=== Saved entries ===

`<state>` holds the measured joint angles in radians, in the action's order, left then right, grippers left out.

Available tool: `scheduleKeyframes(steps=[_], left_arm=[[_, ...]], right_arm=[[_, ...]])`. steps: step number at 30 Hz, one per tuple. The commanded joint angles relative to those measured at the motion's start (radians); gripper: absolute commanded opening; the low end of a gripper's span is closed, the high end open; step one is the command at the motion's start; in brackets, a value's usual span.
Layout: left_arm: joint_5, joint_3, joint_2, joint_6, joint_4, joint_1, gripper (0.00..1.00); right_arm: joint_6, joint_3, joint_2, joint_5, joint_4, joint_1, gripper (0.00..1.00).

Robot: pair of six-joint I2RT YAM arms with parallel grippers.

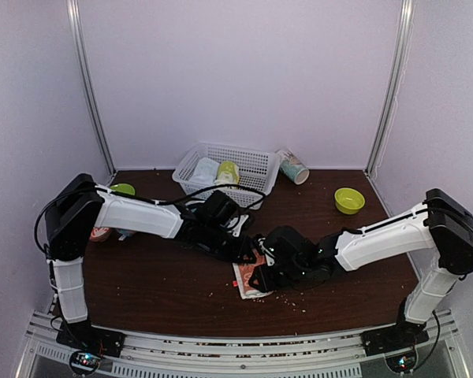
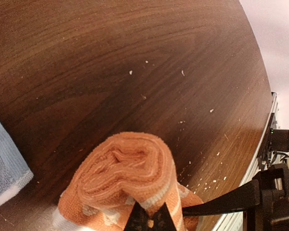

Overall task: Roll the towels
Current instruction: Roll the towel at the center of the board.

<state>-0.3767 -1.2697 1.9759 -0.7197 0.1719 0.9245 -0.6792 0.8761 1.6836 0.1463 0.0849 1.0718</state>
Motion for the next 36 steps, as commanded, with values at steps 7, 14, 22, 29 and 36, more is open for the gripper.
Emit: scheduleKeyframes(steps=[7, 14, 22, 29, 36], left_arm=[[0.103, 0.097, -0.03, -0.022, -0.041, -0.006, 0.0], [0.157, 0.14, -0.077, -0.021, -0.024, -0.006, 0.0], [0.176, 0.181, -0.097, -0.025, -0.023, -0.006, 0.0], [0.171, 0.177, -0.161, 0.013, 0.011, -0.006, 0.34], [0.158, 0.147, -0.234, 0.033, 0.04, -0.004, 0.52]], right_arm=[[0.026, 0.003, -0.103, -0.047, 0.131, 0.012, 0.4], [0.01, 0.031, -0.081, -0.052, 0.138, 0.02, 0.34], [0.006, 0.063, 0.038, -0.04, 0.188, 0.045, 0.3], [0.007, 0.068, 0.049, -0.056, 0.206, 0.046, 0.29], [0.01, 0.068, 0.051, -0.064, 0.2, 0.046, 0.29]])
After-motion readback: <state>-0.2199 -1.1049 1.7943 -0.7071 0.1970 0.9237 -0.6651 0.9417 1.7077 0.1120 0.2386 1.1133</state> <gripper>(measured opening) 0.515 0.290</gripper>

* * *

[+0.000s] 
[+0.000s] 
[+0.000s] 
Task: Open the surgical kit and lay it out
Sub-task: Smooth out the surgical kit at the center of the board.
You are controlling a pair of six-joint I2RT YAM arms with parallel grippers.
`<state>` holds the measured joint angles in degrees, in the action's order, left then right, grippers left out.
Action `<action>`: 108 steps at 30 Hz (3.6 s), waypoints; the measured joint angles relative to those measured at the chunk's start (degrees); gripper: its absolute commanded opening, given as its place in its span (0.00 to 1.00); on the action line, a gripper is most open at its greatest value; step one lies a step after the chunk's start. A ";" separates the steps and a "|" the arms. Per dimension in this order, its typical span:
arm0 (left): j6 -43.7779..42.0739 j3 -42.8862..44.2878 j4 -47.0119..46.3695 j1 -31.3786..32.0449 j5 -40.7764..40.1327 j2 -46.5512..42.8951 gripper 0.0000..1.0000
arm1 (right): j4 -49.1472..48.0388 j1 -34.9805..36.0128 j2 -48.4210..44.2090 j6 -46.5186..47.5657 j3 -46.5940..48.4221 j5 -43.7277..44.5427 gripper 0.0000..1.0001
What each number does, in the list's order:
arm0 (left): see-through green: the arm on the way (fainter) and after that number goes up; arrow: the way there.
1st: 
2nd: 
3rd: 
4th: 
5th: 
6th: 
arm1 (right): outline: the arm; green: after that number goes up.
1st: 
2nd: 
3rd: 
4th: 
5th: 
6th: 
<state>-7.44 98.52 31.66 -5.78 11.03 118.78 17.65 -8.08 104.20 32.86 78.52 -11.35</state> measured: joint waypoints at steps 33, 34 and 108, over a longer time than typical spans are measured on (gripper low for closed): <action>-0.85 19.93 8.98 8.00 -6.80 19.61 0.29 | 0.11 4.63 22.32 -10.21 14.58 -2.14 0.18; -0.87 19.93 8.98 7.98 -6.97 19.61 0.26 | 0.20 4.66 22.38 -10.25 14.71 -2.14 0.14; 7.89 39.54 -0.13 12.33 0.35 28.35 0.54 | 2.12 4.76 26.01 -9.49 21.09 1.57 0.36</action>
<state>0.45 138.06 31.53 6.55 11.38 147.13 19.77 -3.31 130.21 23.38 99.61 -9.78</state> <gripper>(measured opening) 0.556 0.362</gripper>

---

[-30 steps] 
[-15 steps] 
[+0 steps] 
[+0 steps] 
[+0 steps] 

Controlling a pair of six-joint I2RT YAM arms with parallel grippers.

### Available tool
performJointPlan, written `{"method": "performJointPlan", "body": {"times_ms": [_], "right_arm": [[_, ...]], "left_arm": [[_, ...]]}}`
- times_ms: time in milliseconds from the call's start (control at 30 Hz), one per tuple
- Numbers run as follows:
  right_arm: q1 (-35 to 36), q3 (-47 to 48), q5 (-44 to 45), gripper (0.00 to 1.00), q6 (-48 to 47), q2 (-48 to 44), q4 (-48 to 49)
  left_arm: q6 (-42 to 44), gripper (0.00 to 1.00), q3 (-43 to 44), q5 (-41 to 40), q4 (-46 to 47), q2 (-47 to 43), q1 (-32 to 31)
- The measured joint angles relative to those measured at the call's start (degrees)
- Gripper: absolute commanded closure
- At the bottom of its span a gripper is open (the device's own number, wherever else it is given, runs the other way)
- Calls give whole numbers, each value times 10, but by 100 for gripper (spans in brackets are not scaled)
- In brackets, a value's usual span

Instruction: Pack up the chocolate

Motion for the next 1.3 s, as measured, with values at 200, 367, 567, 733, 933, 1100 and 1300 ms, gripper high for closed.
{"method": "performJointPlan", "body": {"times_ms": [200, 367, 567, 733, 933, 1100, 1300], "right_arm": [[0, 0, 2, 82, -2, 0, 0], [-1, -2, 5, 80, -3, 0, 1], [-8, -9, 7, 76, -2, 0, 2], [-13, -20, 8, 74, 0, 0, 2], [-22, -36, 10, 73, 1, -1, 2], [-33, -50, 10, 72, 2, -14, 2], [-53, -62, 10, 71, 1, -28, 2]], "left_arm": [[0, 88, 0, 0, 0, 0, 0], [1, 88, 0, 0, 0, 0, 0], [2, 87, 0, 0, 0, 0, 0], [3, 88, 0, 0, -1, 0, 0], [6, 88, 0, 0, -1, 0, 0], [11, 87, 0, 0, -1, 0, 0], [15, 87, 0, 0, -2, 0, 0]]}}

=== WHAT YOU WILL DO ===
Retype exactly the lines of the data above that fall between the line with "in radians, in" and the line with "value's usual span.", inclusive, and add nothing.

=== SOLUTION TO THIS EXERCISE ===
`<state>` holds the measured joint angles in radians, in the action's order, left then right, grippers left out.

Available tool: `scheduleKeyframes(steps=[_], left_arm=[[_, ...]], right_arm=[[_, ...]])`. steps: step number at 30 Hz, one per tuple. The commanded joint angles relative to those measured at the motion's start (radians); gripper: absolute commanded opening; the low end of a gripper's span is closed, the high end open; step one is the command at the motion's start; in brackets, a value's usual span.

No additional lines are needed for this answer.